Brain MRI, including T1-weighted imaging, T2-weighted imaging, fluid-attenuated inversion recovery (FLAIR), DWI, SWI, and three-dimensional time-of-flight magnetic resonance angiography (3D-TOF-MRA) was performed for each patient using a 3.0 T system (Skyra, Siemens Medical, Germany) within 24 h after admission. Axial spin-echo T1 (TR/TE/excitation = 1500/11/1, FOV = 220 mm, slice thickness/gap = 4 mm/1.2 mm, matrix = 320 × 320, time of acquisition = 1 min 26 s) and turbo spin-echo T2 (TR/TE/ excitation = 4720/96/2, turbo factor 15, FOV = 220 mm, slice thickness/gap = 4 mm/1.2 mm, matrix of 512 × 512, time of acquisition = 1 min 50 s) images were also acquired. Coronal position FLAIR (TR/TE/excitation = 9000/84/1, FOV = 230 mm, slice thickness/gap = 5 mm/1.5 mm, matrix 320 × 320, time of acquisition = 1 min 50 s) and DWI spin-echo planar imaging (EPI) (TR/TE/excitation = 4640/67/1, matrix = 192 × 192, FOV = 230 mm, slice thickness/gap = 4 mm/1.2 mm, EPI factor = 91, acquisition time = 1 min 44 s) sequences with three orthogonally applied gradients were used, with b values of 0 and 1000. SWI (TR/TE/excitation = 27/20/1, FOV = 220 mm, slice thickness/gap = 3 mm/0.6 mm, matrix 256 × 256, time of acquisition = 2 min 28 s) and 3D-TOF-MRA (TR/TE/excitation = 21/3.42/1, FOV = 200 mm, slice thickness/gap = 0.7 mm/− 0.14 mm, matrix 384 × 384, time of acquisition = 3 min 36 s) were also conducted.

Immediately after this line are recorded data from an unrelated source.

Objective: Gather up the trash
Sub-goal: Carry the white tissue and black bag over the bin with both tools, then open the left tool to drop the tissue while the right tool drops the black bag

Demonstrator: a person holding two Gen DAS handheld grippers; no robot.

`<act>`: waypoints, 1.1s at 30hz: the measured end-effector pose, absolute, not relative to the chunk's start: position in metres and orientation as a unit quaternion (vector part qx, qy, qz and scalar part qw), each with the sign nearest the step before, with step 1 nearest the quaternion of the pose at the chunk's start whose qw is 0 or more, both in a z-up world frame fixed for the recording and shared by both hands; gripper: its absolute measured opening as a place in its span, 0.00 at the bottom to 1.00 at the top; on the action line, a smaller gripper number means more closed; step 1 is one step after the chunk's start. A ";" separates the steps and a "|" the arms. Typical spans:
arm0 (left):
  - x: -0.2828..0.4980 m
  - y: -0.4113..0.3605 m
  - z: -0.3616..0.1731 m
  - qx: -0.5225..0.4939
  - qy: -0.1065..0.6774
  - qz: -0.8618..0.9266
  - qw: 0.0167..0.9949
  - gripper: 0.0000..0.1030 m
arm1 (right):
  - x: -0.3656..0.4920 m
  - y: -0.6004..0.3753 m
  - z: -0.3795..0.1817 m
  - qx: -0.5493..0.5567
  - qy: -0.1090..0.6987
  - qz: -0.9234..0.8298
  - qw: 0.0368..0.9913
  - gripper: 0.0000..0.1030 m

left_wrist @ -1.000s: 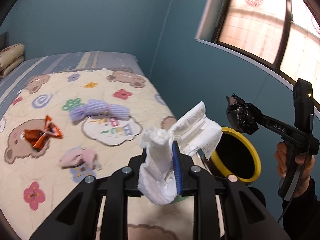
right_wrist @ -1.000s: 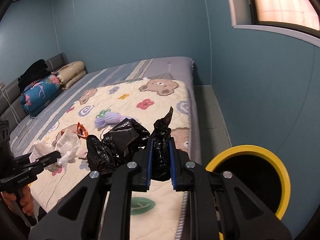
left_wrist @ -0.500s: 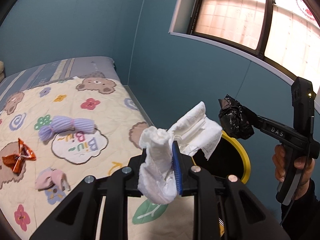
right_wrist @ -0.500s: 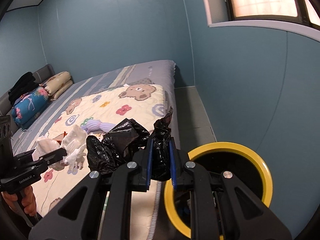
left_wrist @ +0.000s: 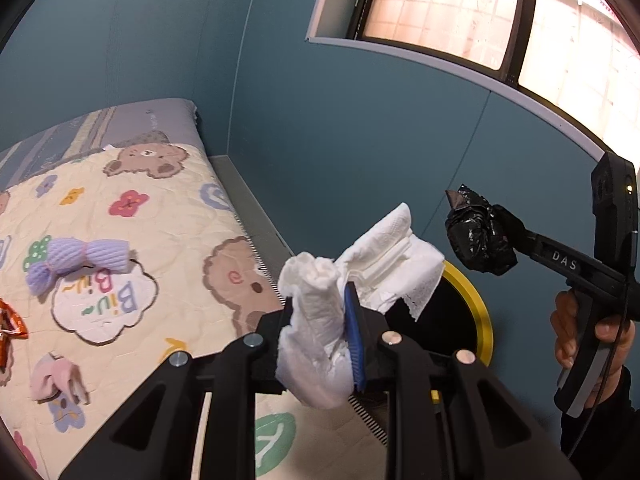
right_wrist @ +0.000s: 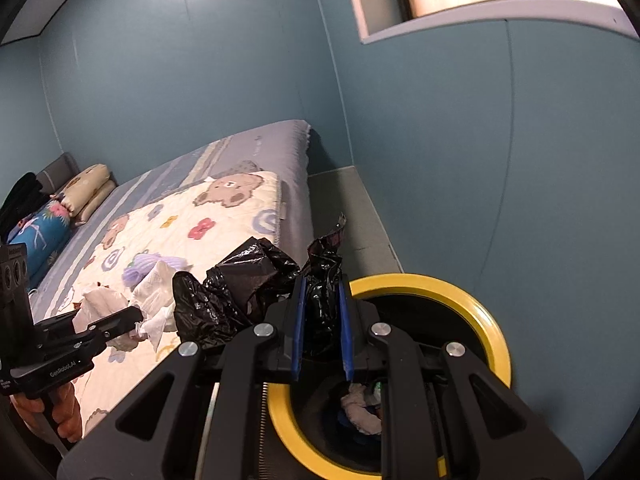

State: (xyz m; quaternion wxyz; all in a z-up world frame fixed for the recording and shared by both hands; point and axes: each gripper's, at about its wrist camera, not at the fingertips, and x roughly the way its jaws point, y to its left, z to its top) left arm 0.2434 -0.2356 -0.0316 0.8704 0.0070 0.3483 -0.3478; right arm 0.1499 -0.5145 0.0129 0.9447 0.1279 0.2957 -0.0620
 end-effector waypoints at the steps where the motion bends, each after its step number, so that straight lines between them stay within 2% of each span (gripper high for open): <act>1: 0.246 -0.241 -0.035 0.006 0.353 -0.350 0.868 0.20 | 0.150 -0.517 0.011 0.130 0.297 -0.063 0.944 0.14; 30: 0.280 -0.350 -0.085 -0.002 0.421 -0.387 0.821 0.21 | 0.150 -0.571 -0.057 0.150 0.326 -0.138 0.923 0.15; 33: 0.280 -0.357 -0.088 -0.001 0.425 -0.387 0.818 0.23 | 0.146 -0.572 -0.062 0.152 0.330 -0.138 0.921 0.16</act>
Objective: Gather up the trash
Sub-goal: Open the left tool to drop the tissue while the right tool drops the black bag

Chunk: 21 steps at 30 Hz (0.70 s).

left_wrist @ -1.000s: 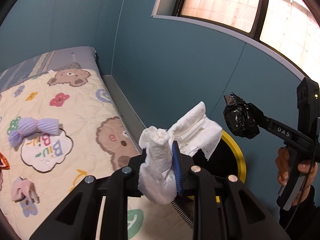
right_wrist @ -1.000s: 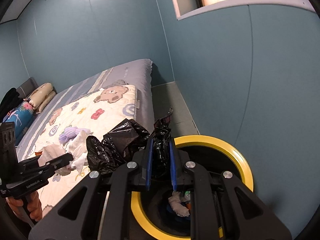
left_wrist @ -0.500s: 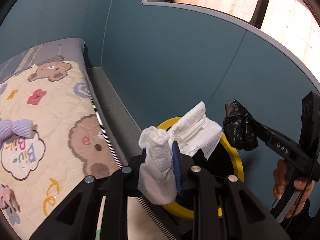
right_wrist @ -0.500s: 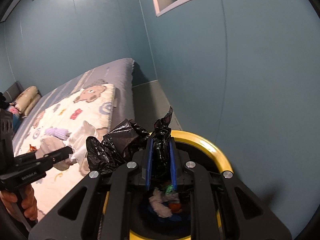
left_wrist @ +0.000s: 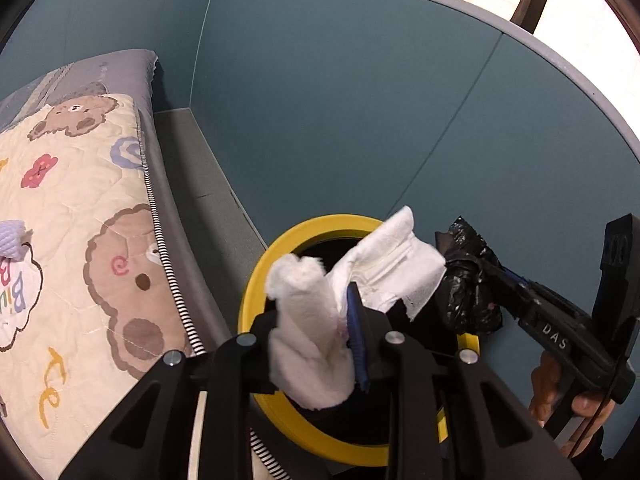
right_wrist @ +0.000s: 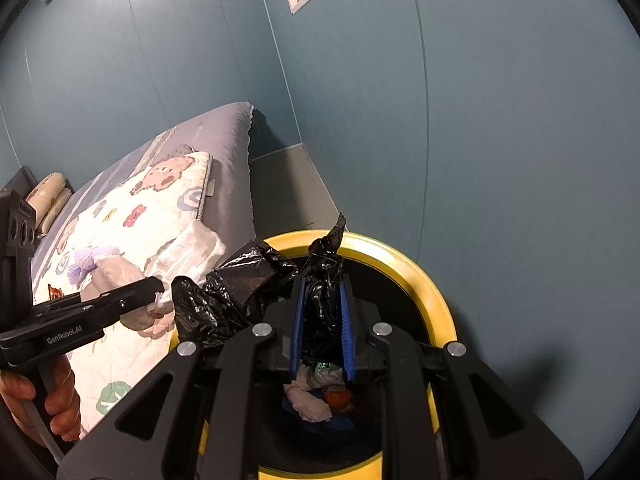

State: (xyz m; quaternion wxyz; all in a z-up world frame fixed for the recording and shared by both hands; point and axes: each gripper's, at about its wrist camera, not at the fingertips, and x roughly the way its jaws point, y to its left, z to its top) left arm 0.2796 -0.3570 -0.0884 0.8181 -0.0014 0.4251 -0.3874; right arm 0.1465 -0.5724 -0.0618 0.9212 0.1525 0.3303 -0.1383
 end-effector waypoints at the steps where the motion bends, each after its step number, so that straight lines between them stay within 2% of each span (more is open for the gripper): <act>1: 0.280 -0.358 -0.088 -0.001 0.425 -0.388 0.818 0.23 | 0.146 -0.573 -0.062 0.152 0.331 -0.139 0.921 0.16; 5: 0.278 -0.359 -0.088 -0.004 0.430 -0.392 0.814 0.29 | 0.145 -0.573 -0.063 0.158 0.330 -0.138 0.920 0.18; 9: 0.277 -0.357 -0.085 -0.015 0.431 -0.394 0.812 0.36 | 0.144 -0.573 -0.060 0.161 0.328 -0.147 0.919 0.24; 13: 0.274 -0.354 -0.078 -0.015 0.425 -0.392 0.816 0.48 | 0.139 -0.575 -0.057 0.166 0.322 -0.153 0.919 0.38; 17: 0.274 -0.351 -0.077 -0.021 0.426 -0.389 0.817 0.62 | 0.131 -0.575 -0.052 0.171 0.317 -0.159 0.919 0.42; 21: 0.273 -0.347 -0.075 -0.030 0.425 -0.386 0.818 0.70 | 0.120 -0.575 -0.044 0.177 0.305 -0.163 0.921 0.44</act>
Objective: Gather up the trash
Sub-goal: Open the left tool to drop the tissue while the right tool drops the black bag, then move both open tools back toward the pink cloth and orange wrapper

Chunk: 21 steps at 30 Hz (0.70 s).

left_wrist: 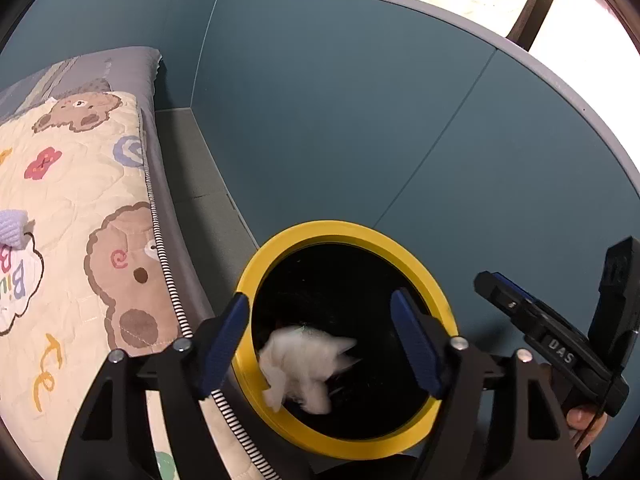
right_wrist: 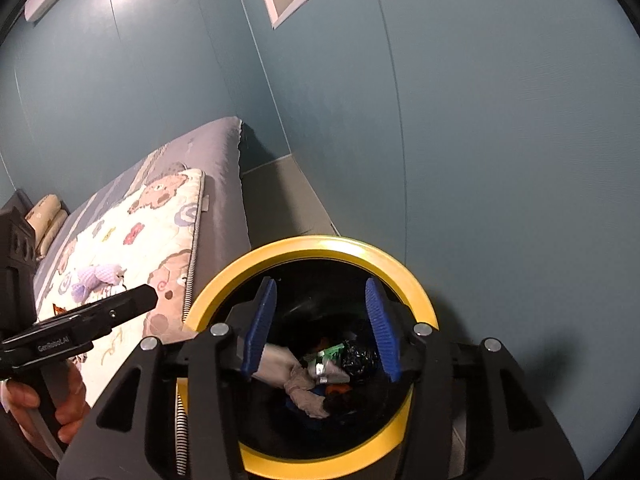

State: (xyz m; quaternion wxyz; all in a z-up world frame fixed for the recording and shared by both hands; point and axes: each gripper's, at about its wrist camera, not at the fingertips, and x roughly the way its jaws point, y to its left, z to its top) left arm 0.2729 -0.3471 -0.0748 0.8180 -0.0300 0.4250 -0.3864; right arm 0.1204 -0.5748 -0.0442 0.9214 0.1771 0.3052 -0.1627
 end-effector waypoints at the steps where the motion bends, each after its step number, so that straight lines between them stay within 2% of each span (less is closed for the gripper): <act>1: 0.273 -0.345 -0.074 -0.033 0.426 -0.384 0.819 0.71 | 0.117 -0.574 -0.041 0.176 0.302 -0.163 0.923 0.44; 3: 0.271 -0.340 -0.073 -0.035 0.424 -0.380 0.821 0.72 | 0.112 -0.572 -0.037 0.174 0.298 -0.164 0.924 0.45; 8: 0.266 -0.317 -0.064 -0.047 0.412 -0.361 0.835 0.82 | 0.106 -0.564 -0.029 0.169 0.291 -0.157 0.928 0.49; 12: 0.264 -0.286 -0.055 -0.052 0.400 -0.335 0.851 0.86 | 0.108 -0.550 -0.023 0.163 0.290 -0.143 0.932 0.50; 21: 0.263 -0.204 -0.039 -0.070 0.371 -0.275 0.884 0.92 | 0.129 -0.486 -0.002 0.131 0.278 -0.077 0.948 0.68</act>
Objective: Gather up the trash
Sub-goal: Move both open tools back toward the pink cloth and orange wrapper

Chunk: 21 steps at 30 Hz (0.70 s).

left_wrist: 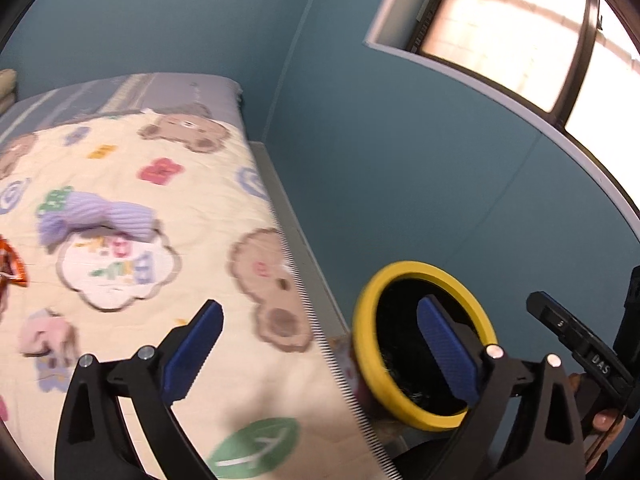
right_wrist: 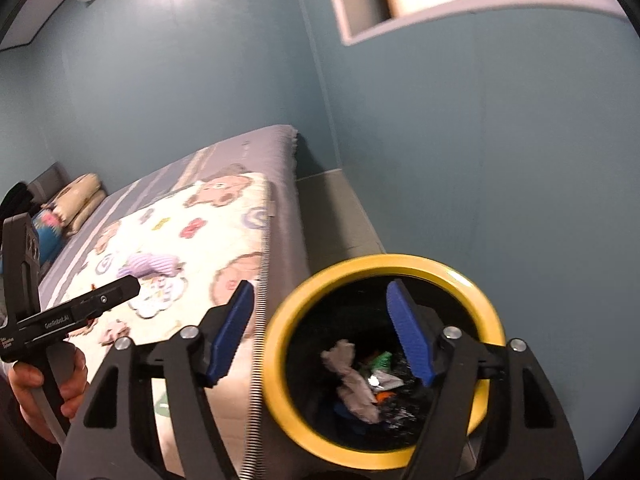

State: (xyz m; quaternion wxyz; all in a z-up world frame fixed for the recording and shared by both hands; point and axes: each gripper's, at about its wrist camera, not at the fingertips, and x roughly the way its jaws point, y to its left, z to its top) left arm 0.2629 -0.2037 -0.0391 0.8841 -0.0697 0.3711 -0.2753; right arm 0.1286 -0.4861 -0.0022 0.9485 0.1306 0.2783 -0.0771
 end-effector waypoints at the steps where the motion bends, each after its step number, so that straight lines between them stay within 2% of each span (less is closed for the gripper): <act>1: 0.262 -0.193 -0.038 -0.070 0.368 -0.267 0.888 0.92 | 0.130 -0.481 -0.001 0.129 0.277 -0.070 0.950 0.70; 6: 0.261 -0.143 -0.037 -0.075 0.359 -0.223 0.903 0.92 | 0.147 -0.438 0.006 0.118 0.276 -0.014 0.954 0.74; 21: 0.282 0.022 -0.050 -0.113 0.354 -0.086 0.924 0.92 | 0.205 -0.300 0.010 0.065 0.294 0.124 0.946 0.75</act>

An experienced neuroradiologist and a trained neurologist (WF and YKC), who were blinded to the patients’ clinical information, independently assessed the MRI variables as well as the APCVS as follows:
Infarct. The location, number, and volume of acute infarcts were examined on DWI and the total volume was calculated by multiplying the total area by the sum of the slice thickness and the gap.
White matter lesions. The severity of white matter lesions was graded using the four-point scale of Fazekas et al. [19] Deep white matter hyperintensities and periventricular hyperintensities were scored.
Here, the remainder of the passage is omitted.